When separated from your baby you can still provide breast milk and plan to breastfeed. By starting to express breast milk as soon as six hours after birth you can provide that vital first milk (colostrum) which can either be fed to your baby through a nasogastric (NG) tube or frozen and given to them when they are ready for it. By continuing to express breast milk (ideally every three hours) you can maintain and increase your milk supply. When your baby is ready, you can initiate breastfeeding, or give breast milk in a bottle, alongside nasogastric (NG) feeding. If you are unable to supply your own milk then most neonatal units will have a donated breast milk supply, which is another way your baby can recieve breast milk.

Speak to your midwife and breastfeeding nurse, who can support you and give you information about breastfeeding including expression and storage of breast milk. Breast milk is the best nutrition for your baby, it is easiest for them to digest, and contains vital antibodies which protect against infections and growth factors which support your baby’s growth and development.

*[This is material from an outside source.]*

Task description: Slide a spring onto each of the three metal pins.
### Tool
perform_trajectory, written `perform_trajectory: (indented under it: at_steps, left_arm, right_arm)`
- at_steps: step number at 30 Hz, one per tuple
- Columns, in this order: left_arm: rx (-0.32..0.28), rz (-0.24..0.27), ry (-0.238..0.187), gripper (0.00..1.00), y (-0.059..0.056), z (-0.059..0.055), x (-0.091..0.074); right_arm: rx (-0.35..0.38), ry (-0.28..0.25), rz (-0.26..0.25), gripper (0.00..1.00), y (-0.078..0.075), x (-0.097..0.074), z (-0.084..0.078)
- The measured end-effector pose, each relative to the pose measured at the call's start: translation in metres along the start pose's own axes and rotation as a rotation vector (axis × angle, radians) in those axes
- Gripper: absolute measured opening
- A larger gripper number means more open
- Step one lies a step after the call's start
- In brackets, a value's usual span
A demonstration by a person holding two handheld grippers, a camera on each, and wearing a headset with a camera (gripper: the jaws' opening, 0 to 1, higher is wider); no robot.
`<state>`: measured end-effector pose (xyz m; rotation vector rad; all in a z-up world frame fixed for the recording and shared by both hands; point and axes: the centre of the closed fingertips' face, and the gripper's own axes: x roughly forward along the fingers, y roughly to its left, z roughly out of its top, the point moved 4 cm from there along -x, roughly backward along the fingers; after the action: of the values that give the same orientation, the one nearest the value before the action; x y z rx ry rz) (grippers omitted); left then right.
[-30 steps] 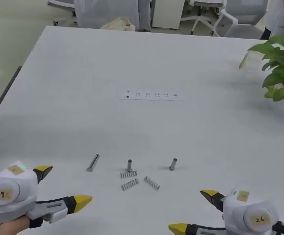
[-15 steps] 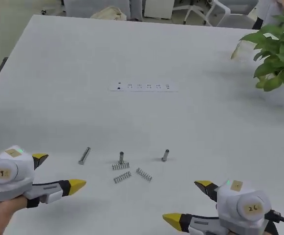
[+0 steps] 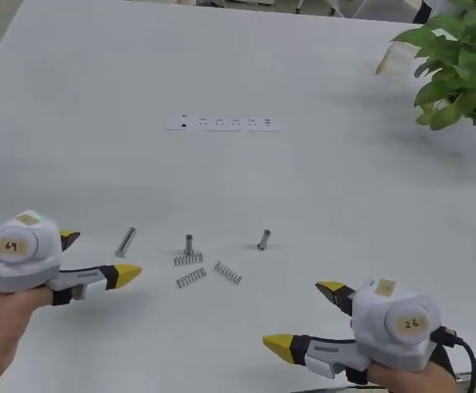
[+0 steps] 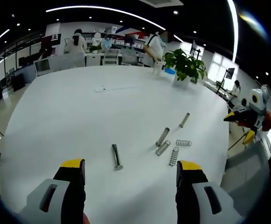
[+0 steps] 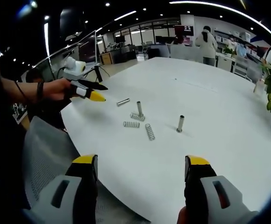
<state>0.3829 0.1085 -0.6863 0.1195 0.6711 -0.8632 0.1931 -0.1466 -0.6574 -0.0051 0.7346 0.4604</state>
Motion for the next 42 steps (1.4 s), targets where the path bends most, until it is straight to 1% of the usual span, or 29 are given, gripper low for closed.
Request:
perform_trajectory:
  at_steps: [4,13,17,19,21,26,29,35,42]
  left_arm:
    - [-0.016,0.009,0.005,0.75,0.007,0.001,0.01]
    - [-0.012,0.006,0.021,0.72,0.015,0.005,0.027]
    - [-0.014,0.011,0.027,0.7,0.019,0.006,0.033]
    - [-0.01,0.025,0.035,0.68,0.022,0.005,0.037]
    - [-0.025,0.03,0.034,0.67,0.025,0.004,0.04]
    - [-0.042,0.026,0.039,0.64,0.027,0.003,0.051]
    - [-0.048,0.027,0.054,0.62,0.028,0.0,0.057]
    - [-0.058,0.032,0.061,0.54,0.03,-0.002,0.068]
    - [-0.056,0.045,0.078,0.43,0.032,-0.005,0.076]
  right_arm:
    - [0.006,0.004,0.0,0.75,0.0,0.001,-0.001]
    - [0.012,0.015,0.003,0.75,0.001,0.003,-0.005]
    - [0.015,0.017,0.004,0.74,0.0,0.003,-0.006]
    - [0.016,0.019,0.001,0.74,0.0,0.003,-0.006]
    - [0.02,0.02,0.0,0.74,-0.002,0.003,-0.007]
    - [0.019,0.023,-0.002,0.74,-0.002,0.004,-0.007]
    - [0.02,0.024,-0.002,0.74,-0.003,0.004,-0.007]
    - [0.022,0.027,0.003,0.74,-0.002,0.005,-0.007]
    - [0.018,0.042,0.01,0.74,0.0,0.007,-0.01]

There are many national and local charities which can provide you with support and information. Our recommendations are below, but also ask your nurse or health visitor about any local groups.

  • Bliss is the major UK charity for premature and sick babies. They provides free information, support and a helpline. Helpline: 0500 618140 (9am to 9pm) www.bliss.org.uk
  • Best Beginnings provide free information, DVDs and support for parents www.bestbeginnings.org.uk
  • Sands provide information and support for those who have lost a baby. Helpline: 0207 436 5881 www.uk-sands.org
  • Ronald MacDonald Charity provide free accommodation around the county for families with children in hospital www.uk-sands.org

Having a baby in a neonatal unit can make the usual activities of being a parent difficult, such as playing, touching and cuddling your baby. These activities, however, play a vital role in your baby’s development and there are always ways in which you can interact with your baby regardless of how premature or sick they are. Comfort holding, kangaroo care and talking/singing to your baby are always possible. Information about these and other ways of interacting with your baby, can be provided by your baby’s nurse and are available in leaflets from the charities such as Bliss. When your baby starts to get stronger, toys and games are a great way to encourage development and build relationships.

Going home with a baby who has been sick or born early can be a very anxious as well as exciting time for parents. The neonatal unit will help you prepare by establishing feeding and sleeping routines, and any medications or oxygen supplies that your baby needs. You might also ‘room-in’ with your baby for a few nights on the unit before you leave, so that you have the opportunity to spend the night together. If you have any concerns make sure you discuss these with the neonatal staff, and access support through local or national groups and charities.